Similar to all-encompassing chronicle books on the Kinks (All Day and All of the Night, which I've reviewed previously) and Beatles (The Complete Beatles Chronicle 1962-1970, a book which I've owned for years and intend to review in the future), author Glenn Povey has spent years researching and writing a comprehensive day-by-day diary of Pink Floyd's career. Spanning the births of the band members through the band's official 1965 founding all the way up to 2006 (when it was published), Echoes documents every concert, recording session, single and album release, television, radio, and promotional appearance made by the band over their long and successful career.
The book is laid out in similar fashion to the aforementioned Kinks and Beatles books, moving chronologically forward year by year with entries for each appearance by date. Split into distinct eras of Pink Floyd's career, the beginning of each chapter consists of long and detailed write-ups describing the band's activities during that time period, accompanied by numerous photographs or the band and various bits of memorabilia. Following the chapter introductions, the entries themselves contain as much information as Povey was able to uncover in his research, and the amount that is included is rather impressive. Beyond set lists for the concerts, rehearsal times, track lists, and broadcast dates for the TV and radio appearances are included, as well as track and session notes for Pink Floyd's recording sessions. These entries include, when applicable, contemporary reviews from prominent newspapers/magazines/periodicals of the times, shedding an interesting light on how Floyd's music, both on record and in concert, was initially perceived. It can make for some fascinating reading, especially when reviews back then contrast so sharply with retrospective analysis (in particular, I'm recalling the scathing 1975 review for the Wish You Were Here album which was included in the book, especially when it's compared to modern views of the record). Also, it's interesting to see that certain obscure songs were actually played onstage, including some you'd never even consider, such as "Alan's Psychedelic Breakfast" at the tail end of 1970! The book does a good job showing just how relentlessly punishing and grueling Pink Floyd's concert itinerary was up until the end of 1973, as well as how little they actually toured from 1974 onward. The book's timeline ends with the final ever Pink Floyd concert, their 2005 reunion for Live 8, and the death of founding member Syd Barrett in 2006. Short diaries of the solo careers of all five Pink Floyd members follow, and the book concludes with a comprehensive discography.

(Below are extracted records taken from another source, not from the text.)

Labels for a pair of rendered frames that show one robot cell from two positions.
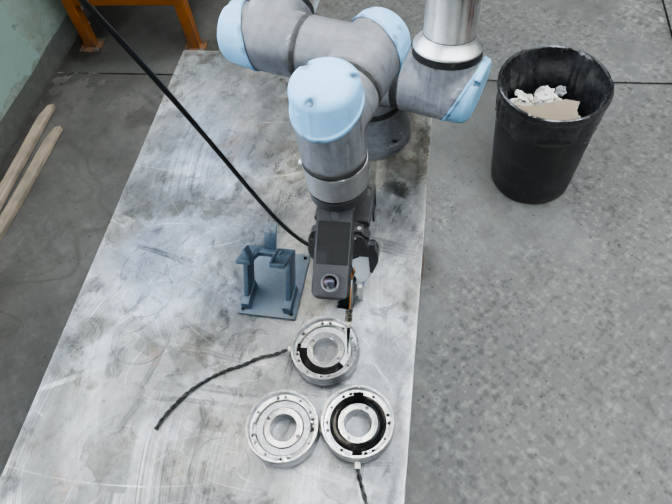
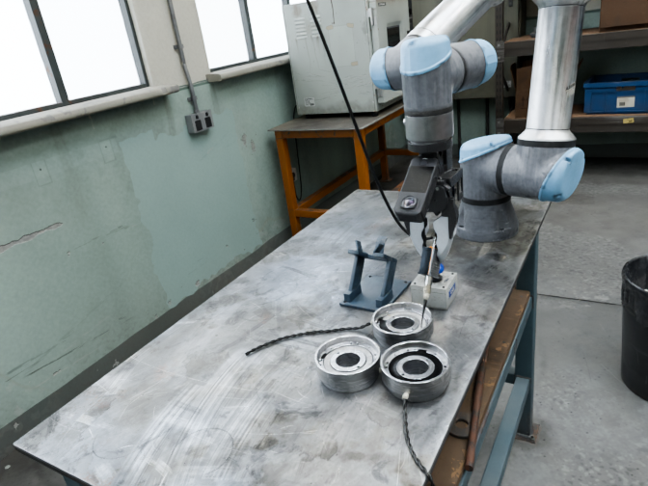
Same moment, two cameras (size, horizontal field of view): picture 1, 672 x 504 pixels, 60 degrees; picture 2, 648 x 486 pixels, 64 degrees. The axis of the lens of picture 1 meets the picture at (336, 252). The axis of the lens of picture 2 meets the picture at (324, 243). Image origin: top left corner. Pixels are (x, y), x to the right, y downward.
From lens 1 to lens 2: 0.52 m
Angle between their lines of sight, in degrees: 35
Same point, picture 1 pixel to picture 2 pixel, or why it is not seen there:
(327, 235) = (415, 175)
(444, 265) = (560, 440)
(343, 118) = (433, 55)
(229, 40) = (376, 63)
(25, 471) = (141, 362)
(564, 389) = not seen: outside the picture
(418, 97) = (519, 174)
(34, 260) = not seen: hidden behind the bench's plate
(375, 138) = (484, 221)
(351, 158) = (437, 95)
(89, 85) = not seen: hidden behind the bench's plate
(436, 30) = (534, 119)
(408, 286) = (491, 307)
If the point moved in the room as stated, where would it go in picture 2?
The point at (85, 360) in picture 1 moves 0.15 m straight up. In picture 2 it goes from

There's not too much more that can be said about a book like Echoes...these type of day-by-day chronicle books can either be done extremely well or they can come off as shoddy, poorly researched jobs. Echoes continues in the tradition of the Kinks and Beatles books mentioned earlier as one of the very best. The amount of research the author put into the book is staggering, especially considering what he was able to dig up for the band's early years when they had a loosely held together, constantly rotating membership and changed their name as frequently as their socks, playing various small student gatherings and underground gigs before solidifying into Pink Floyd in 1965. Echoes is readable from front to back, but it's also quite useful as a reference book; just pick a years or event of interest, flip to that section, and the information is right there at your fingertips. Echoes is a valuable and informative tome that is essential for any Pink Floyd fan, especially its value as a comprehensive reference for collectors of the band's live and promotional work. A few minor typos aside, this book is as good a day-by-day chronicle of Pink Floyd's history as there ever will be and is worthy of being on any Pink Floyd fan's bookshelf.